[[ Information provided, beginning ]]

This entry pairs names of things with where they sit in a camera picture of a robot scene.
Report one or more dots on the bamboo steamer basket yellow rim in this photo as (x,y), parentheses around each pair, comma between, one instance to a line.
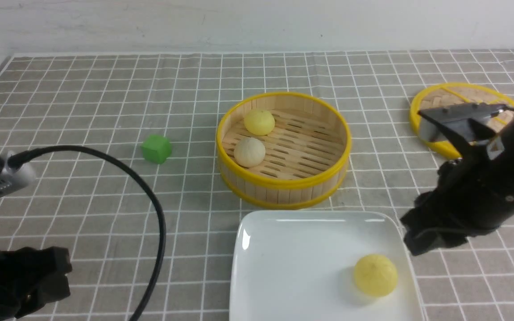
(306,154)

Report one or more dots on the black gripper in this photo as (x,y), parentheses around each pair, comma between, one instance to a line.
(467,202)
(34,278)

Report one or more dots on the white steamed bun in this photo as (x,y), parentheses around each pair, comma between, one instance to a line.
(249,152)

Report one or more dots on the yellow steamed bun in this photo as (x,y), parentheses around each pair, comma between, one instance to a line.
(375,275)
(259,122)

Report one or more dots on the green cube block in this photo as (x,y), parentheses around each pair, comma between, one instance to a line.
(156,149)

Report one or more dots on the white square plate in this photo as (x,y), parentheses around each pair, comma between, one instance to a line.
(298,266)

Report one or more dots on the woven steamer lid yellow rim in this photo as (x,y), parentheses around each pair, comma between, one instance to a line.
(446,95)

[[ Information provided, end ]]
[[ Information provided, beginning ]]

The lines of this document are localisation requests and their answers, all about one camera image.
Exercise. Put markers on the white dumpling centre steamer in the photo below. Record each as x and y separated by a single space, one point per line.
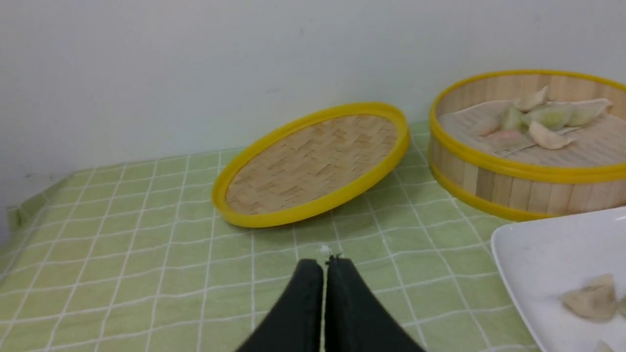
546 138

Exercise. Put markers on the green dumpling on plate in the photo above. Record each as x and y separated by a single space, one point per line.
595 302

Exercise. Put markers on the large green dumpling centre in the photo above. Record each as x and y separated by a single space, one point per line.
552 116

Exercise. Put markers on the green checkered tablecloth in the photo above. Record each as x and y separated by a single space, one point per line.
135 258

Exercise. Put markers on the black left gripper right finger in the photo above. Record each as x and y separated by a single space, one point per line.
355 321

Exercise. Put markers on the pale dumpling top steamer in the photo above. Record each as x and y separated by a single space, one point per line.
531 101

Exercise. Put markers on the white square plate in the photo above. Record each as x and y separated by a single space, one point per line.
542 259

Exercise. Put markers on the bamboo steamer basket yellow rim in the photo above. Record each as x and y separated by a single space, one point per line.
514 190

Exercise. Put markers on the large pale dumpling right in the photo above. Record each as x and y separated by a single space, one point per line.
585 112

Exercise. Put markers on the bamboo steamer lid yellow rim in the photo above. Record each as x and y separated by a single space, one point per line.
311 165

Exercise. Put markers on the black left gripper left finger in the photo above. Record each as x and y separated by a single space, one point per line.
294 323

[[ Information provided, end ]]
[[ Information provided, beginning ]]

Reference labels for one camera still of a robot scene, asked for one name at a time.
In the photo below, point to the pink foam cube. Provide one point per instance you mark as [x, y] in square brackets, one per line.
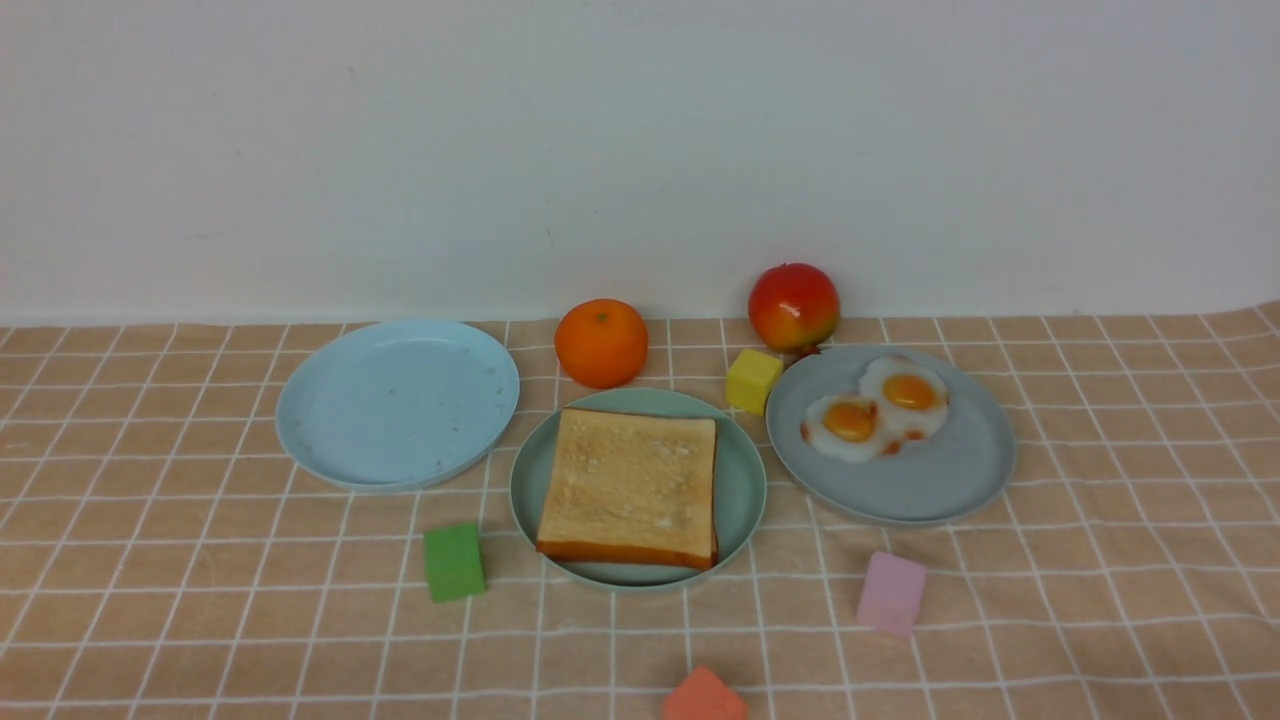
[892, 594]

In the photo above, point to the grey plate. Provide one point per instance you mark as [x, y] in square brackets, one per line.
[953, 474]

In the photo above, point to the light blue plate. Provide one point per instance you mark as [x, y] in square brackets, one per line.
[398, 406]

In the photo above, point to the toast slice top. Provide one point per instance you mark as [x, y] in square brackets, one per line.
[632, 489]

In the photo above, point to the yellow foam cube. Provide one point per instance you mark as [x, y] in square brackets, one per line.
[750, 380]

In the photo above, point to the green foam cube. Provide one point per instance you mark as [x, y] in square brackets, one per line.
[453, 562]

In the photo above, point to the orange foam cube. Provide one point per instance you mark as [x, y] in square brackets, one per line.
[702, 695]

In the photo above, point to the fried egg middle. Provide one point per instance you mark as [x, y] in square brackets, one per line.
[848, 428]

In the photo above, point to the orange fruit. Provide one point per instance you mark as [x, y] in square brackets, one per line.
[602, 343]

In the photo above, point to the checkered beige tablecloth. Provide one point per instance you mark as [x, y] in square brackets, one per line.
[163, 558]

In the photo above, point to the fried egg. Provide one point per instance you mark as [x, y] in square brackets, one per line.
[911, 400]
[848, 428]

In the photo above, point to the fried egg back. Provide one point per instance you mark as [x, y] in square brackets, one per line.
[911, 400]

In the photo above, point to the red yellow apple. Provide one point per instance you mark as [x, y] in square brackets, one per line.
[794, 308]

[[ Information provided, end ]]

Gather up every line in the data above that contains the word "scene", copying each one.

This entry pairs names of things with where they sit in a camera picture of a robot scene.
Reference labels for one camera still of a robot scene, asked for one name at a time.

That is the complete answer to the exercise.